JP 2004-195088 A Japanese Patent Laid-Open No. 10-243681

  However, in the measuring apparatus described in Patent Document 1, noise from a mechanical scanning motor is generated while a weak electric signal due to an acoustic wave from inside the living body is received. This noise propagates from the probe to the cable that transmits the electrical signal and the receiving circuit, and there is a possibility that the image quality of the diagnostic image is deteriorated due to the noise mixed in the signal.

  In the noise reduction method described in Patent Document 2, a part of the plurality of motors is stopped within a range in which the evaluation value does not exceed a predetermined allowable amount. However, when the degree of noise exerted on the sensor of each motor is large and the allowable amount is small, the noise may exceed the allowable amount unless all the motors are always stopped. Therefore, it has been difficult to apply to a measuring apparatus that needs to receive a very weak signal from a living body.

  The present invention has been made in view of the above circumstances, and an object thereof is to reduce the influence of noise from a motor on image quality in an apparatus for measuring an acoustic wave generated from a subject irradiated with light. It is to provide a technique for doing this.

In order to solve the above problems, the present invention adopts the following configuration.
That is, a probe that receives an acoustic wave generated from a subject that has absorbed light emitted from a light source and converts it into an electrical signal, a drive unit that moves the probe to perform scanning, and the drive unit Control means for outputting a control signal for controlling the operation of the driving means, and the control means stops at least a part of the operation of the driving means during a period in which the probe receives an acoustic wave. In the measuring apparatus, the control unit stops at least a part of the operation of the driving unit based on an elapsed time from light irradiation.
The present invention also employs the following configuration.
That is, a probe that receives an acoustic wave generated from a subject that has absorbed light emitted from a light source and converts it into an electrical signal, a drive unit that moves the probe to perform scanning, and the drive unit Control means for outputting a control signal for controlling the operation of the driving means, and the control means stops at least a part of the operation of the driving means during a period in which the probe receives an acoustic wave. The operation of the driving means includes an operation in which the driving means holds the position of the probe, and the control means is operable during a period in which the probe receives an acoustic wave. The measuring device is characterized in that holding of the probe by the driving means is stopped.

  ADVANTAGE OF THE INVENTION According to this invention, the influence which the noise from a motor has on an image quality can be reduced in the measuring apparatus of the acoustic wave generated from the subject irradiated with light.

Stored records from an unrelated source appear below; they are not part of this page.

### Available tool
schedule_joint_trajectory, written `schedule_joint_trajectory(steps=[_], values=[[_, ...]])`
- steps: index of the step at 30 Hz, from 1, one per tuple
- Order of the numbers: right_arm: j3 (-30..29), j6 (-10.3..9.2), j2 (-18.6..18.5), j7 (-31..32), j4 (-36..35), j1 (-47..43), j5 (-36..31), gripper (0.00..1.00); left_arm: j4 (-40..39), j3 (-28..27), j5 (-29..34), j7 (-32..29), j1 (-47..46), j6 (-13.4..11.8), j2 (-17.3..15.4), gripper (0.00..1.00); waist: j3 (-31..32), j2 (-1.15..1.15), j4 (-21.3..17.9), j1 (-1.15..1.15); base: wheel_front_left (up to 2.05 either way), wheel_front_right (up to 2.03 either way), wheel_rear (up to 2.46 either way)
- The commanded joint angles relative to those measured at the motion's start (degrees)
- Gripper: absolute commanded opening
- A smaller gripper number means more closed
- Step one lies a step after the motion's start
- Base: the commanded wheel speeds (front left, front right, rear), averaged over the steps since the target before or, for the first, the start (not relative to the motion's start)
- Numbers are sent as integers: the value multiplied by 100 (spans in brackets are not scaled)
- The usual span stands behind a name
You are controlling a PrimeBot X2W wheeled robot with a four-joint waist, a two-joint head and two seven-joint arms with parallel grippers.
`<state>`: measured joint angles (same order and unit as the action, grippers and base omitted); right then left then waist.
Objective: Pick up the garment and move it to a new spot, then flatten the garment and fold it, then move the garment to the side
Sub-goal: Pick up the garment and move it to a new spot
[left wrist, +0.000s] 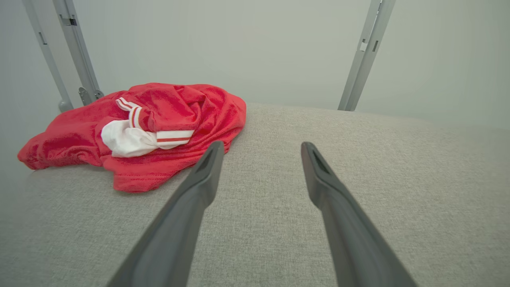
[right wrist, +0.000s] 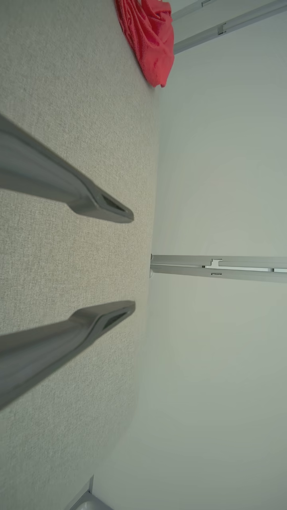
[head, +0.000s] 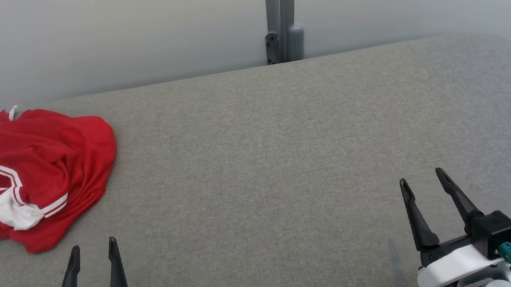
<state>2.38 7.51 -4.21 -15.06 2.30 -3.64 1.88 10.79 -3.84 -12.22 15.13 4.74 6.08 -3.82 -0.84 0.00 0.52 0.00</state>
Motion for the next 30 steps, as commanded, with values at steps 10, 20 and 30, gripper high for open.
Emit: schedule_joint_trajectory(steps=[10, 20, 30], values=[[218, -4, 13, -18, 75, -75, 16, 100, -58, -72, 111, 3, 72, 100, 74, 100, 138, 0, 1678, 0, 0, 0, 0], [600, -5, -252, -18, 23, 455, -29, 100, 479, 444, 60, 3, -812, 143, 88, 100, -560, 0, 2023, 0, 0, 0, 0], [675, -5, -869, -18, -160, 1337, -140, 100, 2234, 930, -431, -676, -3577, 147, -15, 100, -2350, 0, 1834, 0, 0, 0, 0]])
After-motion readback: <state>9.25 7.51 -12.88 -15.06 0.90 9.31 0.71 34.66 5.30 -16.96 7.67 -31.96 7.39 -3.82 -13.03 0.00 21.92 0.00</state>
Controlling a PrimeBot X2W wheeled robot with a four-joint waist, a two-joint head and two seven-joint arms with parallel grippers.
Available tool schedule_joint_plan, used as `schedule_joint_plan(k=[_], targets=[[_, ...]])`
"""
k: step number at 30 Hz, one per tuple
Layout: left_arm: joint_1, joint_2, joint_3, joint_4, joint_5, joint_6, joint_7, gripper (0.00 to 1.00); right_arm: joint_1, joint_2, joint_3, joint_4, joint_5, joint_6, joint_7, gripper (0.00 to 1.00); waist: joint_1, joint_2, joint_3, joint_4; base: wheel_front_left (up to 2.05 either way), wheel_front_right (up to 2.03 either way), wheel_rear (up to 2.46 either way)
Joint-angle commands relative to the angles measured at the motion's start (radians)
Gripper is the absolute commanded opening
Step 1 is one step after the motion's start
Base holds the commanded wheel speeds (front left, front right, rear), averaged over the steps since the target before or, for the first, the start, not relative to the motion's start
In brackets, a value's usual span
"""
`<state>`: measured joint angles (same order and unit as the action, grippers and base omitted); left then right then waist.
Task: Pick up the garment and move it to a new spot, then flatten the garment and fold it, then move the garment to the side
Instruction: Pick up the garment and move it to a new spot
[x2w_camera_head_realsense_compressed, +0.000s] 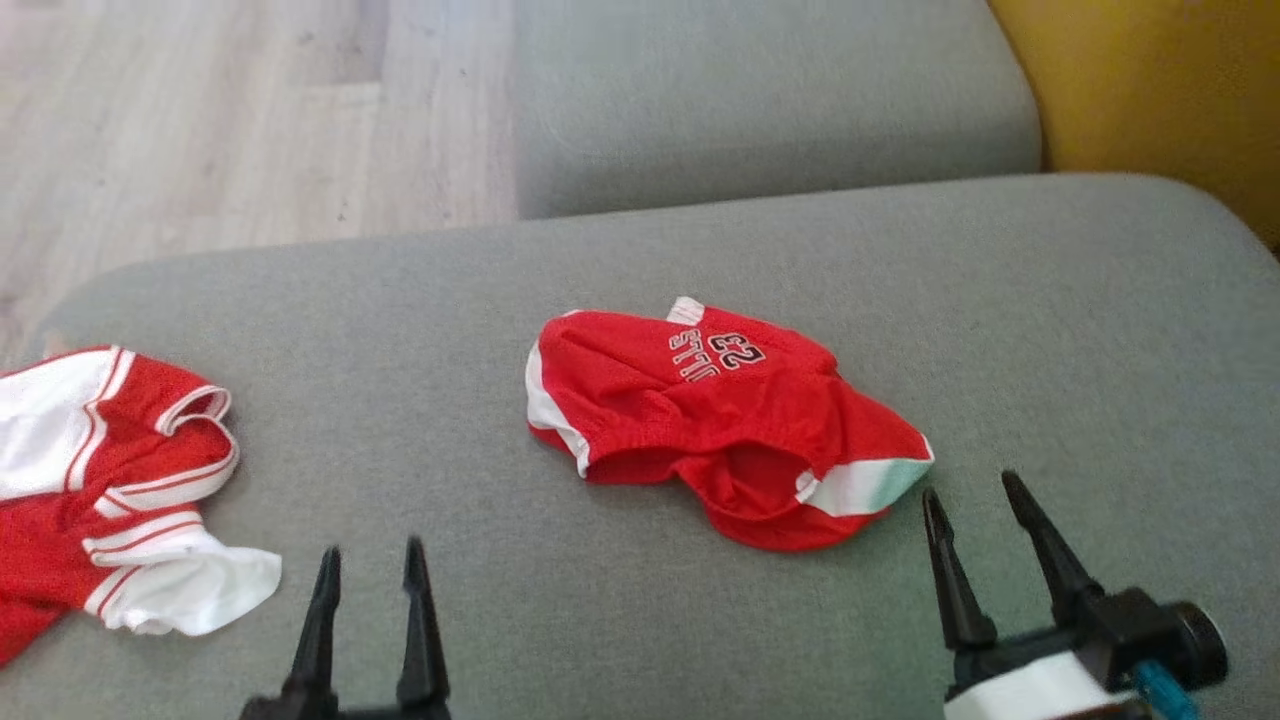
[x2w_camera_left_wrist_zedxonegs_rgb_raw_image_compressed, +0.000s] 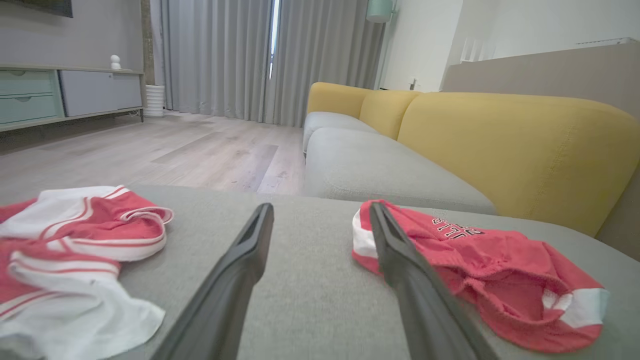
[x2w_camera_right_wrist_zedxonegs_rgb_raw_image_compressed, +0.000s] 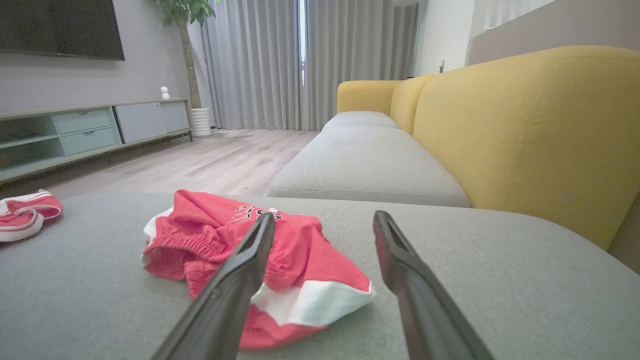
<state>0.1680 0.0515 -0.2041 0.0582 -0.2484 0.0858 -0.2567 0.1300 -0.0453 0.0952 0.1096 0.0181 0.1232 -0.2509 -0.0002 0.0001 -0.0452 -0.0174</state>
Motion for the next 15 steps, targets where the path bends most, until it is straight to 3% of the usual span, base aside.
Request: schedule_joint_plan(k=[1, 15], targets=[[-0.019, -0.001, 0.025, -0.045, -0.007, 0.013, -0.005, 1.0, -0.021, -0.005, 0.025, -0.036, -0.011, 0.008, -0.011, 1.0, 0.0002, -0.0001, -0.016, 0.014, 0.0, 0.0, 0.0], [0.035, -0.001, -0.023, -0.039, 0.076, 0.032, -0.005, 1.0, 0.054, -0.005, -0.025, -0.044, -0.004, 0.008, -0.011, 1.0, 0.0002, -0.0001, -0.035, 0.026, 0.0, 0.0, 0.0]])
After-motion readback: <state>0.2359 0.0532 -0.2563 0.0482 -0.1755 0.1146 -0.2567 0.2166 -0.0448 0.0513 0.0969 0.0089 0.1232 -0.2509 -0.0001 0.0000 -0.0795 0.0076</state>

1 is a block diagram illustrating a configuration of a measurement apparatus according to Embodiment 1. FIG. 2 is a flowchart of the entire processing in the first embodiment. FIG. 3 is an internal configuration diagram of a control unit and a driving unit in the first embodiment. 3 is a flowchart of measurement processing in the first embodiment. 4 is a timing chart in the first embodiment. FIG. 3 is a diagram illustrating a structure in the vicinity of a measurement target in Example 1. 7 is a flowchart of measurement processing in the second embodiment. 9 is a timing chart in the second embodiment. 9 is a timing chart according to the third embodiment. The figure which shows the relationship between the time of a probe in Example 1, and a position. The figure which shows the relationship between the time of a probe in Example 2, and a position. FIG. 3 is a diagram illustrating an example of an electrical signal from a probe according to the first embodiment.

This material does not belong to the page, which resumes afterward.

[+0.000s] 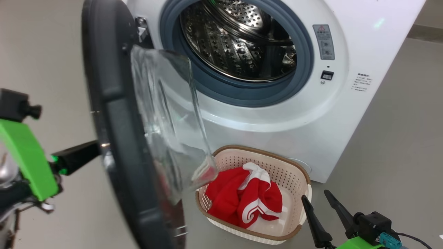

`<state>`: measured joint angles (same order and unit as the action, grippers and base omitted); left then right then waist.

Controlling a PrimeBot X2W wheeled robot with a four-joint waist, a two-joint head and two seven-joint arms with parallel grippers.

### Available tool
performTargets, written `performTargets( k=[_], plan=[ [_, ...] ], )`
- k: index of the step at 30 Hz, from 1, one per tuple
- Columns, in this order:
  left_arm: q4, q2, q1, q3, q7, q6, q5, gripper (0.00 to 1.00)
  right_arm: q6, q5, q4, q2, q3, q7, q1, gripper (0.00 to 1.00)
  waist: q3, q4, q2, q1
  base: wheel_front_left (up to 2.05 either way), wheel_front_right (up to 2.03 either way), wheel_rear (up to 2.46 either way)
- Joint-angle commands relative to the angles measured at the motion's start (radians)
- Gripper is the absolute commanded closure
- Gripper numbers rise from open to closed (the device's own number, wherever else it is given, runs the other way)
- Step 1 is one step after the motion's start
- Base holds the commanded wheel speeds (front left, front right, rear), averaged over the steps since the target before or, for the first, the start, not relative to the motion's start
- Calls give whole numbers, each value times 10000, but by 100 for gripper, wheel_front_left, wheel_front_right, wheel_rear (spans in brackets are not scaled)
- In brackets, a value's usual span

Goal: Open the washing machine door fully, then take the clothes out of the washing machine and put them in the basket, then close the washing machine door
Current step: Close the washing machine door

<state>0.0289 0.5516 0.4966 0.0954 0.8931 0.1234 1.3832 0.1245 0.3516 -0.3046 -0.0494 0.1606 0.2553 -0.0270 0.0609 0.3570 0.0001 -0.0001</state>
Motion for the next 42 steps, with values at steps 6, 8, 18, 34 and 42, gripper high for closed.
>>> performTargets(
  k=[6,8,18,34,42],
  plan=[
    [-783,34,789,270,-911,73,-38,100,62,-52,302,-9,112,65,350,0,173,-266,-1,1,0,0,0],
    [-780,-19,868,426,-1211,73,-92,100,62,-55,298,-9,104,65,376,0,200,-322,-1,1,0,0,0],
    [-677,169,920,963,-2117,73,-149,100,62,-37,288,-9,26,65,380,0,209,-386,-1,1,0,0,0],
    [-211,553,-279,1176,-3654,73,-313,100,62,-16,285,-9,59,65,180,0,-92,-315,-1,1,0,0,0],
    [242,580,-1418,1207,-4845,73,-285,69,62,-64,290,-9,56,65,76,0,-241,-244,-1,1,0,0,0]
  ],
)
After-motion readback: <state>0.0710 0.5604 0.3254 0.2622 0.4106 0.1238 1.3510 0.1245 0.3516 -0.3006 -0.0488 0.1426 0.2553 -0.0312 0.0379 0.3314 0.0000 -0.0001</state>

  Exemplary embodiments of the present invention will be described in detail below with reference to the drawings.

<Example 1>
FIG. 1 is a block diagram showing a first embodiment of a measuring apparatus (image diagnostic apparatus) 101 according to the present invention. In FIG. 1, a measurement target (subject) 102 is a target for measuring a biological signal, and is, for example, a part of a subject's body such as a breast. The light source 103 is a pulse laser light source for generating an acoustic wave from the measurement object 102, the probe 104 is a transducer that converts the acoustic wave generated from the measurement object into an electric signal, and the driving means 105 mechanically moves the probe 104. A motor for two-dimensional scanning. The control means 106 is a controller that transmits control signals to the light source 103 and the driving means 105 and executes a biological signal reception sequence. The control means is configured by a circuit such as a microprocessor or FPGA and software, for example. The signal acquisition means 107 is an electric circuit for receiving an electric signal from the probe 104, converting it into data used for imaging, and outputting it to the outside, and is composed of an amplifier circuit, an A / D conversion circuit, and the like. .

FIG. 6 shows an enlarged view of the structure near the measurement object 102. The plate-like members 601 and 602 fix the measurement object 102. In this embodiment, the plate-like members 601 and 602 are parallel flat plates, and are fixed with the measurement object 102 interposed therebetween. The light projecting unit 603 irradiates the measurement target 102 with pulsed laser light 606. The optical path 604 guides the pulse laser beam from the light source 103 to the light projecting unit 603. A cable 605 connects the probe 104 and the signal acquisition unit 107. The light absorption portion 607 is a portion that is inside the measurement object 102 and has a large light absorption. When the light absorption site 607 is irradiated with the pulse laser beam 606, energy is absorbed and an acoustic wave 608 is generated. The probe 104 converts the acoustic wave 608 into an electric signal, and transmits it to the signal acquisition means 107 via the cable 605. This electric signal is called a photoacoustic signal. Further, the probe 104 and the light projecting unit 603 move so as to cover the measurement range of the measurement object 102 in a two-dimensional manner by scanning in the XY direction in the drawing under the control of the driving unit 105 (not shown).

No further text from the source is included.